A central problem in the study of composite materials is to characterize the effective properties of a composite based on the observed microstructure of the constituent phases. The effective properties, however, depend on the detailed microstructure, and finding the effective properties of a composite requires solutions to partial differential equations which are generally impractical for realistic microstructures.
This problem can be addressed by a classic method of first deriving microstructure-independent bounds and then constructing microstructures for composites. The best-known rigorous bounds are obtained by Hashin-Shtrikman bounds in 1960's. It is also known that Hashin-Shtrikman bounds are attainable for two-phase composites, at least for some effective modulus, e.g., conductivity and bulk modulus. On the other hand, Hashin-Shtrikman bounds are not optimal for three or more phase composite, not even for the conductivity, and hencforth cannot be used to completely characterize the possible effective behaivors of composites of more than two constituent phases.
Improving against Hashin-Shtrikman bounds appears to be extremely difficult for multiphase composites, not to mention the optimality. Nevertheless, there are other mathematically and physically interesting problems in this area as follows.
1. Characterizing the optimality of Hashin-Shtrikman bounds for multiphase composites. An easier problem than improving Hashin-Shtrikman bounds is to find precisely when the Hashin-Shtrikman bounds are attainable and when they are unattainable. This problem can be solved for three-phase conductivity problem and partially solved for four and more-phase composites. The necessary conditions for attainability follows from the a property of Null Lagrangian and the Maximum principle; the sufficient condition follows from a new type of microstructure:three-phase coated spheres with variable effective properties on the shell, as illustrated below
Figure 1. A three-phase coated sphere: the core sphere is occupied by phase-alpha; the shell is occupied by two-phase composites of phases beta and gamma. The microstructure of the composite is a periodic E-inclusion with local shape matrix Q(x) and local volume fraction rho(r).
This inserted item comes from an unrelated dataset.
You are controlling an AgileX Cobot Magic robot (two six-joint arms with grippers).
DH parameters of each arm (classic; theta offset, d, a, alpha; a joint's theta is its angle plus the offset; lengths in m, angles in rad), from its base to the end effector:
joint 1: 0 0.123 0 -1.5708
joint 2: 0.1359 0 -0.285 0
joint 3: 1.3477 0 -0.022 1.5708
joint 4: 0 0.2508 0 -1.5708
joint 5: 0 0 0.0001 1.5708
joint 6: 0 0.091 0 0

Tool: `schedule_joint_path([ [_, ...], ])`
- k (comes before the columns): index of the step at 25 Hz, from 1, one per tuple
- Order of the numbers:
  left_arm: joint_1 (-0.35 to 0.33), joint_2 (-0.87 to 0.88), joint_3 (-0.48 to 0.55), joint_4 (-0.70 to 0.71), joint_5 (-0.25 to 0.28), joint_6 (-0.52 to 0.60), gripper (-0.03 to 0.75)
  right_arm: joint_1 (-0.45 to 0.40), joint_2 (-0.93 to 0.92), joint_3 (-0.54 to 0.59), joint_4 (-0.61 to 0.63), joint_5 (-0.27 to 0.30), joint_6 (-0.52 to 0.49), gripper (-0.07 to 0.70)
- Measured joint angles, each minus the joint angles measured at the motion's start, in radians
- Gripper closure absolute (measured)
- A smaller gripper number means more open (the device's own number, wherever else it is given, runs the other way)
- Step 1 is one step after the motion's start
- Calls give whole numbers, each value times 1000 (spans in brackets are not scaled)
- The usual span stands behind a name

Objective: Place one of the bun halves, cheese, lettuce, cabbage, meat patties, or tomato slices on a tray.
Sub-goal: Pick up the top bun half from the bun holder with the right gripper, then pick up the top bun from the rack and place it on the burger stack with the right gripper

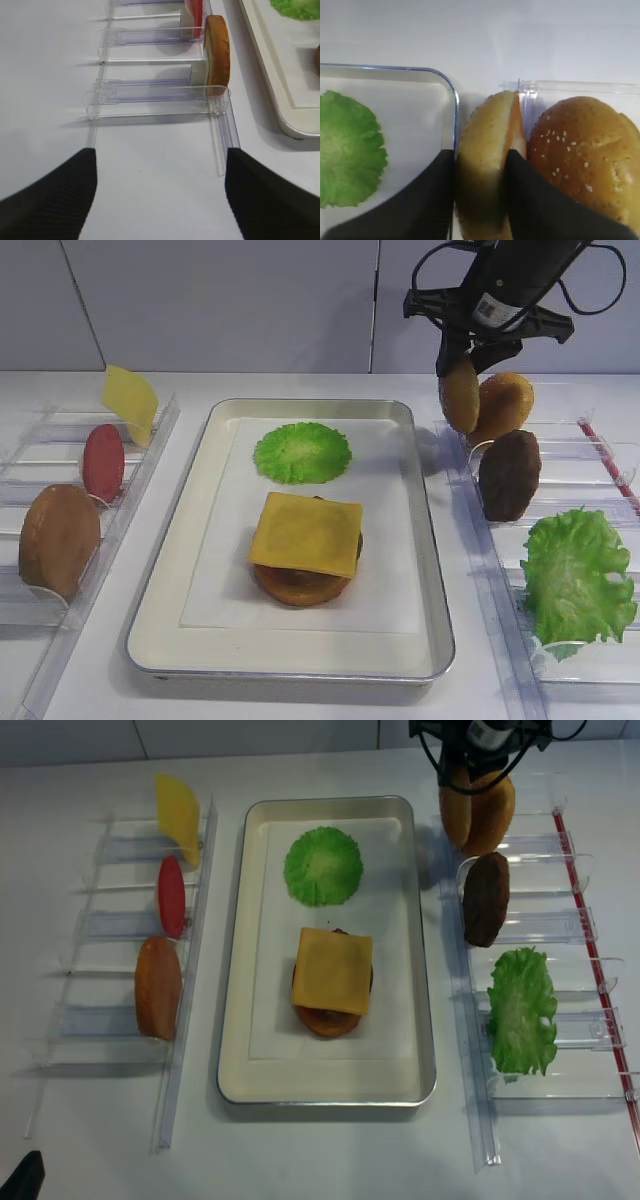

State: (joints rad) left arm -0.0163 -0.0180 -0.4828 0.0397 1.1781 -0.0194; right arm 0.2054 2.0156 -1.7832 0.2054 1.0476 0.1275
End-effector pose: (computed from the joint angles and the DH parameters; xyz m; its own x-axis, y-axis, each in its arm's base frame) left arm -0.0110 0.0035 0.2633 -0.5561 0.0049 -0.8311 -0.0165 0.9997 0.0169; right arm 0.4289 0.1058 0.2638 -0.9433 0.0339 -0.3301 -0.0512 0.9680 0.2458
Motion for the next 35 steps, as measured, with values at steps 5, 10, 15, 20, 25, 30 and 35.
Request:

Figure 2. The assembled composites (Hashin's construction) by three-phase coated sphere.
Upon combining the necessary condition and sufficient condition, we can plot the attainable, unattainalbe and unknown regions of the Hashin-Shtrikman bounds in the parameters space which are typically chosen as the volume fractions of contituent phases. As an example, in the following figure we show the attainable, unattainalbe and unknown regions for four-phase composites.
Figure 3. The attainability of the lower HS bounds for four-phase composites. Various parameters are specified on the top-right of each panel; all intermediate phases have the same volume fraction. The horizontal axis represents the volume fraction of worst conductor whereas the vertical axis represents the volume fraction of best conductor. The plane is divided into three regions of Hashin-Shtrikman bounds: attainable (green), unattainable (red) and unknown (black).
Along the above line of argument, on-going or open project problems include:
a) Characterizing the G-closure for multiphase composites;
b) Attainability of shear modulus bounds for two or more phase composites.
2. Improving the Hashin-Shtrikman bounds for multiphase composites. As mentioned above, this problem is difficult but still worth being examed from time to time.
3. An easier but practically important problem is to derive and improve microstructure-dependent bounds. Of course, the additional microstructure information used in deriving bounds shall be judiciously chosen so that the bounds are informative and simple.